The Red Heifer
Numbers xix.

Edward Chapman Pressland

online: 17.01.2023, updated: 17.01.2023

The special nature of all the appointments in this chapter require our separate consideration of it, though the offering is called a sin offering; the words at the close of verse 9, “it is a purification for sin,” are literally, “it is a sin offering;” and in verse 17 it should be “take of the ashes of the burning of the sin offering, and running water.”

Also there is strong ground for changing “water of separation,” which occurs five times in the chapter, into “water of purification.”

Clearly it is not a sacrifice touching the fundamental relations of the nation to God, for His altar is not referred to, nor does the high priest act; atonement is not said to be made; it is a heifer, not a bullock, and it is killed “without the camp.” Their relation to God is at the same time owned by the sprinkling of the blood “towards the tabernacle of the congrega­tion seven times,” verse 4.

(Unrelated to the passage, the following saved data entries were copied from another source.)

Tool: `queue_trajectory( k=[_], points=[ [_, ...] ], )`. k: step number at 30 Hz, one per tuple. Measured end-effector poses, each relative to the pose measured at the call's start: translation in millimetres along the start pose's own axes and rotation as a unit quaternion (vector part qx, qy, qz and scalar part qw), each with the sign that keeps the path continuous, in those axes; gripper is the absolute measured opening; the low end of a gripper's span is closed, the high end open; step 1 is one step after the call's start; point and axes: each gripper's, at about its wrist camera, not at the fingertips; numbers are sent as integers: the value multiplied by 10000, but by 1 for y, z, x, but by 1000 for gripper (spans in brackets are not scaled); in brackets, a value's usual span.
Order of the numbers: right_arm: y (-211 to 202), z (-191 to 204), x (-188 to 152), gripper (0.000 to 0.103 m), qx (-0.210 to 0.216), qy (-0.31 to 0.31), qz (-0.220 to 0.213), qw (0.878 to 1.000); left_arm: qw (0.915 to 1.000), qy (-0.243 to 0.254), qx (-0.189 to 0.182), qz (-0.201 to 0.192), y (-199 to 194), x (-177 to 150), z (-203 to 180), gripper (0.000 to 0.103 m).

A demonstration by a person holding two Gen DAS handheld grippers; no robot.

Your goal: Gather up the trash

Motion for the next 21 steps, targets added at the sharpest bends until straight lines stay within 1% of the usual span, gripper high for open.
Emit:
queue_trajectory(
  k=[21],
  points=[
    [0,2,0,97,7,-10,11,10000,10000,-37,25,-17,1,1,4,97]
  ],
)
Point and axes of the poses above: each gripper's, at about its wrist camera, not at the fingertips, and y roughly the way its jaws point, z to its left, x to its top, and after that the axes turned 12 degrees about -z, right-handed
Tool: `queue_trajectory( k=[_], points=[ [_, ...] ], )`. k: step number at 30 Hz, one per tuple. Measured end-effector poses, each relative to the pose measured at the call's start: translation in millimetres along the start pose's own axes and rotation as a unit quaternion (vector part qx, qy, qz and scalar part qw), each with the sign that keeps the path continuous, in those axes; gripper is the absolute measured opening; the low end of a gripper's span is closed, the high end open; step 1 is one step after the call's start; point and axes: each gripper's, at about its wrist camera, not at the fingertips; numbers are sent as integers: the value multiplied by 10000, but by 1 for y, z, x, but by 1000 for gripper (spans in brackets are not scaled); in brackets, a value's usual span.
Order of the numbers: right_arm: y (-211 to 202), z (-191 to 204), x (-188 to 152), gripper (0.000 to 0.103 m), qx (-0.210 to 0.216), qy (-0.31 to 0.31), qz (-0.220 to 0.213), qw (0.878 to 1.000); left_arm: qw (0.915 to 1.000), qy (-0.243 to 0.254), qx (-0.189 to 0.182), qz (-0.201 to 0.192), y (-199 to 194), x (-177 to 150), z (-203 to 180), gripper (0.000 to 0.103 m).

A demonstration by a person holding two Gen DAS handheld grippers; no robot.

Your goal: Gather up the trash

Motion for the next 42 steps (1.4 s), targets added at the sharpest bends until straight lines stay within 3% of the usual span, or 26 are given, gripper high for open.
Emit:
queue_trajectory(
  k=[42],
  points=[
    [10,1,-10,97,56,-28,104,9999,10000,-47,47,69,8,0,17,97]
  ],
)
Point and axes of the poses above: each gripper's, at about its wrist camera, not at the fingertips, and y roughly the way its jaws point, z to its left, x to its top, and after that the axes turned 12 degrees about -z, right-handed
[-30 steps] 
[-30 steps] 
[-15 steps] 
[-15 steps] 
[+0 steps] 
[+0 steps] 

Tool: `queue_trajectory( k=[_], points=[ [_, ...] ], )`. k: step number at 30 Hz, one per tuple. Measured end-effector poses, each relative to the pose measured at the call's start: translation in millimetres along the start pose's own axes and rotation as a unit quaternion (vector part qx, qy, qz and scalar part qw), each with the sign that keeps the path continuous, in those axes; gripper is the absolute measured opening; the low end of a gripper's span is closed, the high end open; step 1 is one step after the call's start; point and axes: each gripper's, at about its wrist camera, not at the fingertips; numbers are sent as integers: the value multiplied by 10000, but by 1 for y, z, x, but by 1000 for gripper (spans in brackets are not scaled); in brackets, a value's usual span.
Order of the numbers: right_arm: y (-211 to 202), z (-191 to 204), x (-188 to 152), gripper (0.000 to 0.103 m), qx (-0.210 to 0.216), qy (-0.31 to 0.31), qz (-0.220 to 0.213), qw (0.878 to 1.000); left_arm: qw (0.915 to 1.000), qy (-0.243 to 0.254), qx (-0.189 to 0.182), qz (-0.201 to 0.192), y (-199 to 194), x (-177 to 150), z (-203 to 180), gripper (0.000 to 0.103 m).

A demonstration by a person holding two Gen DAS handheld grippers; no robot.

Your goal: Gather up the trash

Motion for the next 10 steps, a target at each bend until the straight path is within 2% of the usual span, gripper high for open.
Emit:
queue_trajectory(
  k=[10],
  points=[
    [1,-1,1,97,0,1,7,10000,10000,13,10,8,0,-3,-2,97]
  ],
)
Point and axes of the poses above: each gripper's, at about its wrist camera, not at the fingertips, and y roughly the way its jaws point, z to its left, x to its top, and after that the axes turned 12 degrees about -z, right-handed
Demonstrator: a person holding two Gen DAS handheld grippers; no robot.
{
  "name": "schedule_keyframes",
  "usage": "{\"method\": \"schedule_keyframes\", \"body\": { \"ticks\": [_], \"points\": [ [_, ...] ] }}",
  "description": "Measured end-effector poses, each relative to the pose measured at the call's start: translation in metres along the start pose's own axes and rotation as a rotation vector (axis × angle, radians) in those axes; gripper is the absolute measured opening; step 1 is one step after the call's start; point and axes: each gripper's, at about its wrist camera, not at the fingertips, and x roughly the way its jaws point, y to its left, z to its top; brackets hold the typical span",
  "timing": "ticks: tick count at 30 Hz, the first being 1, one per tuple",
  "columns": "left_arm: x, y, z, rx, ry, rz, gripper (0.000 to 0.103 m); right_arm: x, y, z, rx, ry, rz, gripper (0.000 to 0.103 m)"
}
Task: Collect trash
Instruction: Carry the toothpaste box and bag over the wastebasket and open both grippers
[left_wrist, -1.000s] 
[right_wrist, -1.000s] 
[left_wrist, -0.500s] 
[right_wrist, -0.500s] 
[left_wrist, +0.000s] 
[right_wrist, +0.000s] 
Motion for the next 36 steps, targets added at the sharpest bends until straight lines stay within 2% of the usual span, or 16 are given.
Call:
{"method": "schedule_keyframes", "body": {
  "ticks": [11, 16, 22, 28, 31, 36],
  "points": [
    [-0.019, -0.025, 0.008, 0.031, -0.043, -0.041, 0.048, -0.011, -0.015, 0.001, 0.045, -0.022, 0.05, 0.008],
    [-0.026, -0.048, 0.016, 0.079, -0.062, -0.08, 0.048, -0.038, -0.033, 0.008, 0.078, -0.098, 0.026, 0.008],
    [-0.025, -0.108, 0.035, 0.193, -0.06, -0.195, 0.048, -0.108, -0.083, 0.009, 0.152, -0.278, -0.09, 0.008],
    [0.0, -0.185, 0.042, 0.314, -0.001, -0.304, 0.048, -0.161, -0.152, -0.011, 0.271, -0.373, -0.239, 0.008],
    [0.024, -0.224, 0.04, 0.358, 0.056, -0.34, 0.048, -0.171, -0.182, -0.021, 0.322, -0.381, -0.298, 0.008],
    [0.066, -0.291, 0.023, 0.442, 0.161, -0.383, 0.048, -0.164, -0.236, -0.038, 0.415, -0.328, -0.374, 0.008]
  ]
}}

The term to burn, verse 5, is not that used in con­nection with the altar, causing sweet savour, but it is one carrying the thought of dstroying entirely, consuming. The entire carcase was so burnt; and into the burning, cedar, hyssop and scarlet were to be cast. Cedar, the stately growth in nature, and hyssop, the straggling weed in nature, seem to stand for the highest and lowest inclusively of all that nature furnishes, 1. Kings 4: 33; while scarlet, the national colour, suggests the pride of man, and possibly all that is artificial, for it was a dye obtained by processes.

The true sacrifice is ever the Lord Jesus, here seen bearing the destructive judgment of God; the world crucified to us, and we to it at Calvary. Whether as a source of direct satisfaction or of indirect, “what things were gain to me those I counted loss for Christ, yea doubtless, and I count all things but loss for the excellency of the knowledge of Christ Jesus my Lord,” Phil 3: 7, 8. So that Paul could say, “Wherefore henceforth know we no man after the flesh; yea, though we have known Christ after the flesh, yet now henceforth know we Him no more,” 2Cor 5: 16. Only the new creation in Christ risen could give Paul any satisfaction, the circle of Christ’s interests held his heart. All else was to him burned in the cross.

It was the ashes of such a burning that were to be kept laid up, to be used for a water of purification. There is no transgression calling for this sacrifice, the use to which it is put brings no forgiveness; it deals entirely with defilement and cleansing, not with guilt or any failure.

More limited still, the defilement to which it is to be applied is exclusively that which arises from a man’s death. “He that toucheth the dead body of any man shall be unclean seven days,” verse 11. Then, the tent in which death occurs, then all that come into the tent, and all that is in the tent, all are unclean. Again, he who touches a bone of a man, or a grave, is unclean, and this uncleanness lasts for seven days.

It might be quite right to touch a dead body, or a grave, or a bone; indeed the only record we have of the use of this water in their history, is in Num 31, where God directs Israel to avenge themselves of the Midianites, and the fighting men were kept outside the camp for the cleansing of the water of purification, verses 19-24. Defilement, therefore, may, and must be, clearly defined from guilt. Guilt cannot be rightly contracted, but defilement may.

Still, as it is such, it must be dealt with, and the provision here is the ashes—results of applying fire— of the sacrifice including its blood, and of all natural or worldly things. These applied by means of water, —the written word,—should bring home to our con­sciences the true value they carry in God’s sight,—fit only for judgment,—and our severance from them all in death, by the cross. It is the true and full power of the cross, which we are so apt to neglect, applied to our practice in a scene where the things themselves surround and tempt us continually.

The application of the ashes in water on the third and seventh days, gives a very solemn sense of the importance of the provision, the gravity of defilement, and the serious interference it is with the communion in which we are privileged to live.

So deep and real is this that he who neglected to puirfy himself was to be cut off from among the con­gregation, for he defiled the sanctuary of Jehovah.